La ridda di nomi sul possibile successore di mons. Giuseppe Guerrini a vescovo di Saluzzo è stata, come avviene non di rado per la nomina dei vescovi, smentita. La nomina ufficiale avvenuta sabato 17, in contemporanea a Saluzzo e Vercelli, di don Cristiano Bodo, 48 anni, vercellese, è stata del tutto inattesa. Classe 1968, nato il 30 luglio, dopo l'ordinazione episcopale godrà per qualche tempo del primato di essere il più giovane vescovo d'Italia. Prete da meno di 25 anni, ordinato nel 1993 dal card. Bertone, allora arcivescovo di Vercelli (1991-95), è stato particolarmente apprezzato dal suo successore, l'arcivescovo emerito Enrico Masseroni che, nel 2005 lo volle al suo fianco come vicario generale, nonostante la giovane età, gli impegni di studio (stava conseguendo il dottorato in Teologia presso la facoltà Teologica del Triveneto) e di parroco. L'attuale arcivescovo, mons. Marco Arnolfo nel darne l'annuncio sabato scorso a Vercelli rimarcava: «Questi momenti sono insieme di gioia per il riconoscimento del valore di un membro del nostro presbiterio, ma anche di tristezza perché un sacerdote giovane e valido se ne va».
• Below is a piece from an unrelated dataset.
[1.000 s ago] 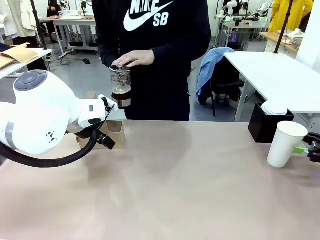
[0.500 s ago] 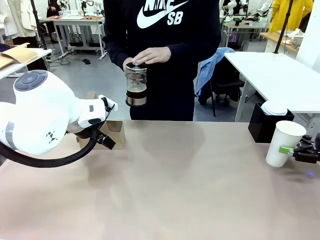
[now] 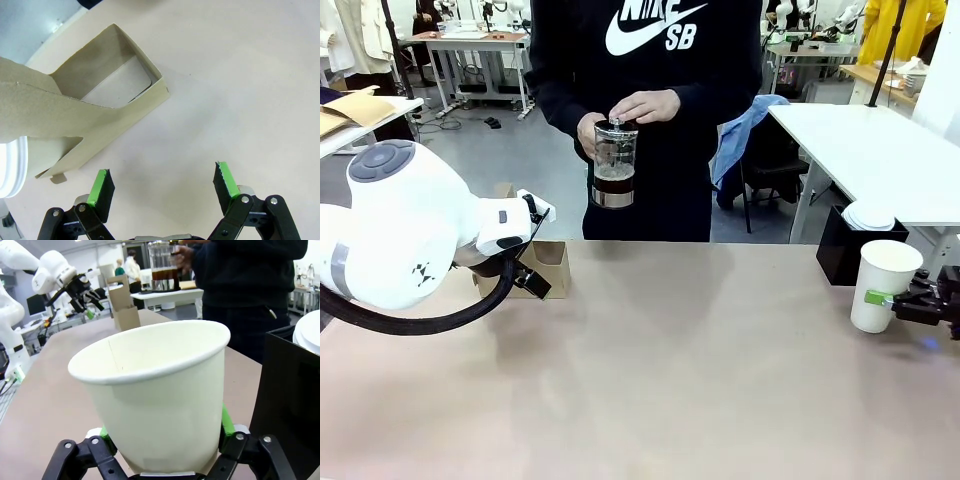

Un impegno, vista la giovane età, che lascia presupporre sviluppi futuri. Saluzzo potrebbe essere per il giovane vescovo banco di prova per successivi incarichi, come reggere Diocesi più impegnative o assumere incombenze a livello nazionale presso la Cei o la Santa Sede. Non è poi da escludere che possa segnare l'inizio di una riorganizzazione delle 17 Diocesi piemontesi. L'ipotesi di un solo vescovo, ad esempio, per più realtà diocesane che mantengono la loro peculiarità non è da escludere.
Al momento è importante sottolineare che oltre alla solida formazione teologica, incarichi diocesani di primo piano, esperienza pastorale in parrocchia, don Bodo si è distinto per la sua spiccata attitudine ad avvicinare i giovani, anche tramite lo sport, tanto da essere nominato cappellano della Pro Vercelli. Con l'indicazione del successore, mons. Guerrini rimane in carica come amministratore apostolico della Diocesi saluzzese fino alla presa di possesso del nuovo presule. Non è ancora stata fissata alcuna data certa di quando ciò avverrà, tuttavia si presuppone che ordinazione episcopale e presa di possesso slittino a febbraio, magari con l'inizio della Quaresima. (r.a.)